Olympics 2008

Updated -1hr for ET

Phelps shrugs off goggle glitch to fly to record

Michael Phelps was swimming blind as he raced to Olympic history in the 200m butterfly at the Beijing Games on Wednesday.

The American superstar clinched victory in a new world record time of 1min 52.03sec, shaving six-hundredths of a second off his old mark.

However, he might have posted an even more dominant victory over Hungarian Laszlo Cseh and Japan''s Takeshi Matsuda but for a glitch with his goggles.

"My goggles started filling up with water. I knew there was nothing I could do, I couldn''t rip them off, I couldn''t do anything," said the 23-year-old who claimed another gold on Wednesday in the 4x200m freestyle relay to take his Beijing tally to five and his career record to a staggering 11.

The inability to see was a potential disaster for a Phelps, whose technical skill on turns is one of his great assets.

"At the end, I really couldn''t see," he said. "I was looking for the ''T'' on the bottom of the pool.

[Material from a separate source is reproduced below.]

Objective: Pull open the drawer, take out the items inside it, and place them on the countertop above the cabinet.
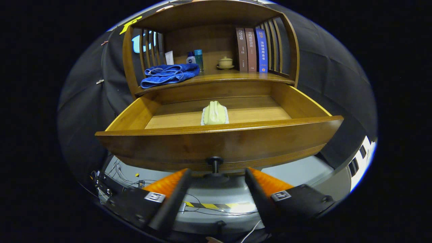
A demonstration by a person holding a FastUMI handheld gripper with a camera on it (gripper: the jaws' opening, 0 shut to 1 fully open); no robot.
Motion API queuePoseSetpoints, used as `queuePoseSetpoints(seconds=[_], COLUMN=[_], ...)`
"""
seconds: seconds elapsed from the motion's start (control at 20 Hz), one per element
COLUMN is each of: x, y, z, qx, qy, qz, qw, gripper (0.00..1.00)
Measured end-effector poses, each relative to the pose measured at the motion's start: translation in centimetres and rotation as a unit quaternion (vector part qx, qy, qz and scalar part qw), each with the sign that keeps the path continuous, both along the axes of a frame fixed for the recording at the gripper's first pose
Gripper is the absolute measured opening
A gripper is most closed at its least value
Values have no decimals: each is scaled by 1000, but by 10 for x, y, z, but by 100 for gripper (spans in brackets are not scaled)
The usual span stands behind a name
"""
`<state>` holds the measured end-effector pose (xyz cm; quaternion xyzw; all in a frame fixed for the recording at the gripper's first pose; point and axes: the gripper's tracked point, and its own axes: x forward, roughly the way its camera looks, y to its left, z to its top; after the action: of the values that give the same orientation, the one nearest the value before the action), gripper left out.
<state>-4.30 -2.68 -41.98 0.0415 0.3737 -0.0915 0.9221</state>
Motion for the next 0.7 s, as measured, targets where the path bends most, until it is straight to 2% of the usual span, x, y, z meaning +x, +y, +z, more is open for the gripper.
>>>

It got to the point where I was counting strokes and hoping I would hit the wall just about right.

"It was a malfunction, there was nothing I could do."

Phelps persevered and moved past Olympic icons Paavo Nurmi, Carl Lewis, Mark Spitz and Larysa Latynina, who all won nine golds in their careers.

Phelps had joined that select group on Tuesday.

It''s no wonder that Cseh, who took silver in a European record of 1:52.70, and Matsuda, who earned bronze in an Asian record of 1:52.97, seemed encouraged as they both finished within one second of Phelps.

New Zealand''s Moss Burmester and China''s Wu Peng were in a deadheat for fourth, 2.32sec adrift.

"It seems that I am getting closer to Phelps," Cseh said, while Matsuda added: "I pursued him better than I thought I would."

Without the benefit of the "malfunction" however, things might not have been so tight.

"Just think how fast that would have been," US men''s head coach Eddie Reese said.

"I''m just glad that when he needed to slow down, it was still on the right side of the world record."